ST. SIMONS ISLAND — Georgia’s football team has one of the smallest weight rooms in the SEC. Bulldogs football players also don’t have easy parking, so star players move around campus on scooters.

All the while, the program’s rivals, which had indoor facilities and new locker rooms well before Georgia, are continuing to add their own projects. It’s the facilities arms race.

UGA has dipped its toe into it, with the indoor facility ($30.2 million) opening earlier this year, and construction on the Sanford Stadium west end zone project ($63 million for new locker rooms and a recruiting area) beginning this summer.

For now, that will be it. When asked to pinpoint any future projects, McGarity declined.

“Oh, we are totally focused on the west end. We don’t want to get ahead of ourselves, all our efforts are west end,” McGarity said. “We’ll talk about that when the west end zone is well underway.”

UGA is spending money on facilities, as McGarity touts regularly. There are additional plans in the queue, the administrators said. UGA president Jere Morehead said they feel they should be able to upgrade tennis facilities “in the relatively near future.” The same goes for helping the equestrian program.

The school’s athletic board was also shown a presentation Thursday that extolled the facilities work that’s been done. It was led by associate AD Josh Brooks, who returned in December after being away three years as an athletic director at small schools in Mississippi and Louisiana. The projects included different sports and venues, including the $30.2 million indoor facility, which was dedicated in February.

“We may have been the last SEC school to do an indoor facility,” Morehead told the board. “But I think we did it better than anybody else.”

The thrust of the board meeting Thursday was counteracting the notion that UGA should be spending more of its reserve funds. One of the backdrops to that is the facilities arms race, where schools like Clemson are spending millions.

Even Florida, where McGarity worked before coming to Georgia, will have spent more than $200 million on facilities since January 2015.

“I agree facilities are a vital part of an athletic program,” McGarity told the board. “And our plan of action over the years and over the coming years will provide the environment to compete at the highest levels of the sport.

“It has become commonplace to refer to facilities school to school as an arms race. The game of comparing one school to another will always be a popular exercise for many. We will always do what we think is best on a sport-by-sport basis for all our teams in order to achieve all of our objectives on the field and in the classroom and the community.”

One criticism of UGA’s approach is that it seems to lack a master plan, an all-encompassing, long-range plan to build facilities. Examples include the $100 million initiative that Florida unveiled last year, or the $200 million plan that South Carolina put together a decade ago.

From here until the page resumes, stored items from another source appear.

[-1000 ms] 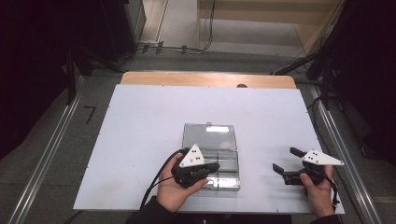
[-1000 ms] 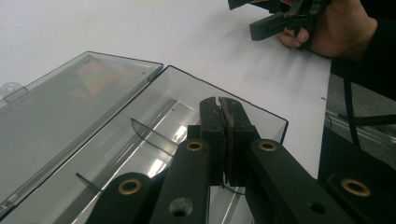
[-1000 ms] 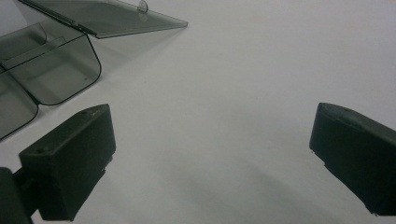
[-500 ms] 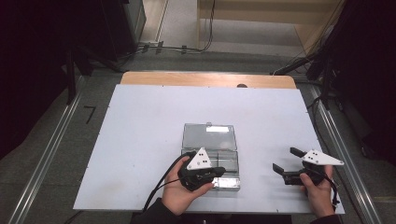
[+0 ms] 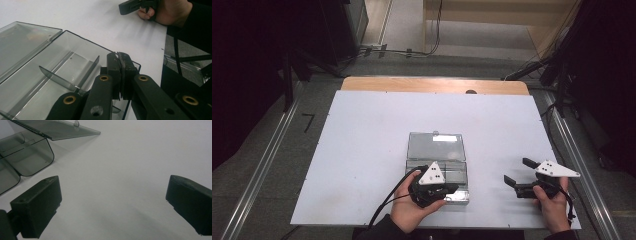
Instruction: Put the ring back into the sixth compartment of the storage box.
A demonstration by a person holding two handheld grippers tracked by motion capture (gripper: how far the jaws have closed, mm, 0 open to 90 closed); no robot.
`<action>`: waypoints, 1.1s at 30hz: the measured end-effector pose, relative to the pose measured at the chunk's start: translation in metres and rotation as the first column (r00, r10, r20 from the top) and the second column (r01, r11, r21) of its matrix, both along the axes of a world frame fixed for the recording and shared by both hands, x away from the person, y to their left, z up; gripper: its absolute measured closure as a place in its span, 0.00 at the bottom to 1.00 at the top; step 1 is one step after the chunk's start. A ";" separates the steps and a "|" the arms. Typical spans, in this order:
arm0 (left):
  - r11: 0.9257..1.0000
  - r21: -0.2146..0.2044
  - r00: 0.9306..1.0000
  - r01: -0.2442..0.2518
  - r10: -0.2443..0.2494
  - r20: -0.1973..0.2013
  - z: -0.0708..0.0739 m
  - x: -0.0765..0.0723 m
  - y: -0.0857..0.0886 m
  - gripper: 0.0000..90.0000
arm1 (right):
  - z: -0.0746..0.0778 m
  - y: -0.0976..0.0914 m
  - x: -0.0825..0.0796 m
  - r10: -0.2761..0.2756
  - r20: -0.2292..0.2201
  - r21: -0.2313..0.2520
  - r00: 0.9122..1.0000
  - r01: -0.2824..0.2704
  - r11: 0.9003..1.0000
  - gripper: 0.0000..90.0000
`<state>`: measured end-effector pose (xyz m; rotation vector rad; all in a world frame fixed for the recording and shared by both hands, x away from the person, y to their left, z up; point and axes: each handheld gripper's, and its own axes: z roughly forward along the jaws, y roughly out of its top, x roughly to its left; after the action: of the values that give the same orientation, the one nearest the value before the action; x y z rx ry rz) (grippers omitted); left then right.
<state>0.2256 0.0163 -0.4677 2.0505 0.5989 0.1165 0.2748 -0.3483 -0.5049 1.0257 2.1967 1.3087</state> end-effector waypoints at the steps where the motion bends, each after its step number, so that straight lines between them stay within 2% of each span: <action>1: 1.000 0.001 1.000 0.004 -0.004 -0.002 -0.001 0.000 -0.001 0.99 | 0.000 0.000 0.000 0.000 0.000 0.000 1.000 0.000 1.000 0.00; 19: 1.000 0.016 0.999 0.023 -0.023 -0.049 -0.014 0.001 -0.013 0.99 | 0.000 0.000 0.000 -0.001 -0.001 0.001 1.000 0.001 1.000 0.00; 25: 0.999 0.032 0.997 0.028 -0.025 -0.072 -0.019 0.002 -0.016 0.98 | 0.000 0.000 0.000 -0.001 -0.001 0.001 1.000 0.001 1.000 0.00; 33: 0.999 0.037 0.995 0.033 -0.030 -0.094 -0.019 0.002 -0.016 0.97 | 0.000 0.000 0.000 -0.001 0.001 0.001 1.000 0.001 1.000 0.00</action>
<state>0.2277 0.0006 -0.4870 2.1105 0.6261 0.0136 0.2753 -0.3485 -0.5051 1.0265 2.1950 1.3102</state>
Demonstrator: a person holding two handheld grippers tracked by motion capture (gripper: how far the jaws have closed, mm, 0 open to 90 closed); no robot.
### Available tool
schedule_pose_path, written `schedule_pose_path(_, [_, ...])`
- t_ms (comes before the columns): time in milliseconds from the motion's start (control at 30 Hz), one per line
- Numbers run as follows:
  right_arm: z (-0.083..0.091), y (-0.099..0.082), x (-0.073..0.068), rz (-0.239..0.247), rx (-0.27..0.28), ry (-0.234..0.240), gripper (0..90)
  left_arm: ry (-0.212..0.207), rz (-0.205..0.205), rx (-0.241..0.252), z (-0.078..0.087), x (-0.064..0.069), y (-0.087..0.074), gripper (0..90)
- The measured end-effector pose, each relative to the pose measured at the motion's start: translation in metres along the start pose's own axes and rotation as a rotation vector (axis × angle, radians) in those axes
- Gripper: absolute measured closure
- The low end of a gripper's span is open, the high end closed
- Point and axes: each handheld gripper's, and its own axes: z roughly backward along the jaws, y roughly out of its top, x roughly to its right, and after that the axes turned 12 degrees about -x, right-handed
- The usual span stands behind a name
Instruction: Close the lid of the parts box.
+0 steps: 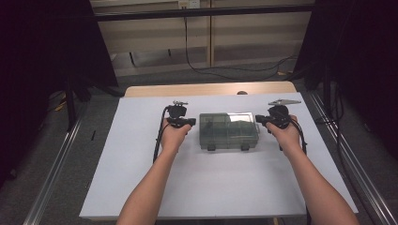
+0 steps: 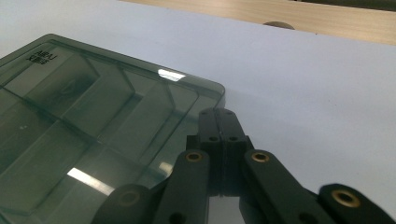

There is a master plan, McGarity and Morehead insist.

It’s just nine years old.

Back in 2008, then AD Damon Evans and president Michael Adams proposed a long list of projects, which was more of a wish list. Much of it wasn’t adopted right away. In fact, at the time it proposed an indoor facility near where the softball fields are, rather than its current location.

“We’re coming off it now,” McGarity said of that 2008 master plan. “I think we’ve seen it grow from that period of time. We’ve got projects in the queue, and we just basically are able to pick those off as funds become available, and as priorities exist. I mean we’ve had one in place. It’s just not a publicized master plan. But we attack each facility as necessary, and are basically able to take care of those as they develop.”

So what should happen in the future? Jon Stinchcomb, the former Georgia star offensive lineman and a member of the athletic board, would like to hear what Kirby Smart wants. Stinchcomb joked that people would rather hear a wish list from Smart than a “washed-up former player.”

But Stinchcomb does think the idea of a new, or at least revised, master plan would be a good idea.

“I think it’s important to have a general plan of direction for facilities,” Stinchcomb said. “And I also think it’s important to be able to make adjustments and make that plan be malleable enough to where, as need arises, as the landscape changes across athletics, that you can mid-stream adjust, and address the needs that are most prevalent at the time.”